* _Task directions_: Report every line below that holds the word "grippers".

○ ○ ○ ○

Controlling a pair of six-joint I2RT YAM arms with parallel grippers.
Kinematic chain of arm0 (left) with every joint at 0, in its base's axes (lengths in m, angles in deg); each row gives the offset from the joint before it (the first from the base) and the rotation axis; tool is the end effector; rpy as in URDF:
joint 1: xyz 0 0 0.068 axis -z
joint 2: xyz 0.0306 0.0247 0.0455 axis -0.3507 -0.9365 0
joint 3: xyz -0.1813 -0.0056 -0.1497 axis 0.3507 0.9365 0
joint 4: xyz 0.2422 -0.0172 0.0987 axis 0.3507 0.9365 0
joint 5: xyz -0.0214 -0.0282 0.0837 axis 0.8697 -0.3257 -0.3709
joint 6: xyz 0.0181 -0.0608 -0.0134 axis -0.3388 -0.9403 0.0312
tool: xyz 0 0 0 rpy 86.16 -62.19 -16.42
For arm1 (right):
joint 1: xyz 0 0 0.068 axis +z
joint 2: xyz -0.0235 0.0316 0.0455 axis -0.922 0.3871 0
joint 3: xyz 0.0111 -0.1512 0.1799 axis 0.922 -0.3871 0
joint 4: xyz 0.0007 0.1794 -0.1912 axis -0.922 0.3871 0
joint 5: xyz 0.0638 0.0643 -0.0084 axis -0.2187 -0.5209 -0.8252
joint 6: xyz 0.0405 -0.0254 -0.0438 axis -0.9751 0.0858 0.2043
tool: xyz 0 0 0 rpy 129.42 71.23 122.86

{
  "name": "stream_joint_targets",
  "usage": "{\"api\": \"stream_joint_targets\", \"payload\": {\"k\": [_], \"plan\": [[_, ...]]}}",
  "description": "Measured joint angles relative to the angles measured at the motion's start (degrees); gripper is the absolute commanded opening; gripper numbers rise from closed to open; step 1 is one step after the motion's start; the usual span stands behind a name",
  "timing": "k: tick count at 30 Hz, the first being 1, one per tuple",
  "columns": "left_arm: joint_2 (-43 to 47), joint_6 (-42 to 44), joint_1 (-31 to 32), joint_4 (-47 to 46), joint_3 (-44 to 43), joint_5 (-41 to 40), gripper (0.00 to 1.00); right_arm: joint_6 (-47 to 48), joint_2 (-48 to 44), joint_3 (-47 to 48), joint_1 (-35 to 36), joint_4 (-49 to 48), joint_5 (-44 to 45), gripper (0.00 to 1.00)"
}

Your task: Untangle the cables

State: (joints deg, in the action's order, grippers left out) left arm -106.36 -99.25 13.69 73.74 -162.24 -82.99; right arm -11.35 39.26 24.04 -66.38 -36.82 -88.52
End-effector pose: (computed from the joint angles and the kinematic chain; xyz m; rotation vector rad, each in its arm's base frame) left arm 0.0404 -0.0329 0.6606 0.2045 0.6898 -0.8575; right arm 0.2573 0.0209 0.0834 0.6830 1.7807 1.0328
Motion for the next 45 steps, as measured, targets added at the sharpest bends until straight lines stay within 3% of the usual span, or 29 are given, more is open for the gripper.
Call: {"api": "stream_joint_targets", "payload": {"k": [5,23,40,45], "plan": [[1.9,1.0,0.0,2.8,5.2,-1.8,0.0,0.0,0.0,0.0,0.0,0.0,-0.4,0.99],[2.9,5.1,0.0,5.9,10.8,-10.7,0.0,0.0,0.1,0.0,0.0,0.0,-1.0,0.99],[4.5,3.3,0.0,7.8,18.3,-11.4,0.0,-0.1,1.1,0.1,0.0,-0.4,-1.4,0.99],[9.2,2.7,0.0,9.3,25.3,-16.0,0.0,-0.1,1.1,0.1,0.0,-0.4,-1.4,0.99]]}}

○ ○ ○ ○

* _Answer_:
Controlling a pair of six-joint I2RT YAM arms with parallel grippers.
State: (joints deg, in the action's order, grippers left out) left arm -106.36 -99.25 13.69 73.74 -162.24 -82.99; right arm -11.35 39.26 24.04 -66.38 -36.82 -88.52

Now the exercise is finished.